*TASK TO COMPLETE*. Only one stretch of the data below is wanted: the lines starting at the one with "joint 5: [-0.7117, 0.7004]" and ending at the one with "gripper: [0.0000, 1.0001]", both included, given again exactly.

*AVAILABLE DATA*.
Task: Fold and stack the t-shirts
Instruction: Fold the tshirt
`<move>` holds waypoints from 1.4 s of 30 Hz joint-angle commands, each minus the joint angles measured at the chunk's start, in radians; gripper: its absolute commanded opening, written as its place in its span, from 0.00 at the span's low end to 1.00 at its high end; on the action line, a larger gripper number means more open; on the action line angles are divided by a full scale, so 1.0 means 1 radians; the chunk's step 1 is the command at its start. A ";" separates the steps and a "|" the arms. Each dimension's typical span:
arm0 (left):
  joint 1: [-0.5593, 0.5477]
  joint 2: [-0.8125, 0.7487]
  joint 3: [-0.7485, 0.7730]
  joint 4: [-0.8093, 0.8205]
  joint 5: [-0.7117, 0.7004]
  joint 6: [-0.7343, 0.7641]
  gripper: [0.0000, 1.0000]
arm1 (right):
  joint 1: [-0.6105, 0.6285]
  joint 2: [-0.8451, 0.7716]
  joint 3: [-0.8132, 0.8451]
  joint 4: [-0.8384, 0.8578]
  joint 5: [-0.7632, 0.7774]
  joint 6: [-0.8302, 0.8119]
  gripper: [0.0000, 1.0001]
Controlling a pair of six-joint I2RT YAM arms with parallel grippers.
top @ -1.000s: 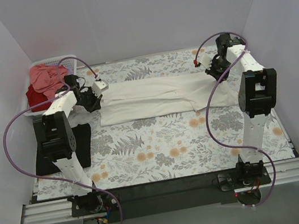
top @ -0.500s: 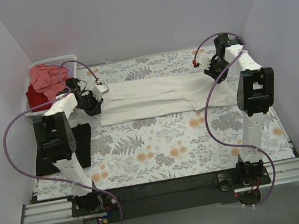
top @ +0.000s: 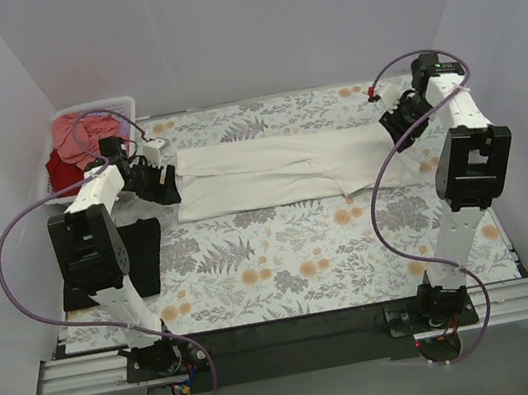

*YOUR RESPONSE*.
  joint 5: [-0.7117, 0.7004]
  joint 6: [-0.7343, 0.7641]
  gripper: [0.0000, 1.0000]
arm1 (right):
  joint 1: [-0.6105, 0.6285]
  joint 2: [-0.8451, 0.7716]
  joint 3: [-0.8132, 0.8451]
  joint 4: [-0.8384, 0.8578]
  joint 5: [-0.7632, 0.7774]
  joint 6: [-0.8302, 0.8119]
  gripper: [0.0000, 1.0001]

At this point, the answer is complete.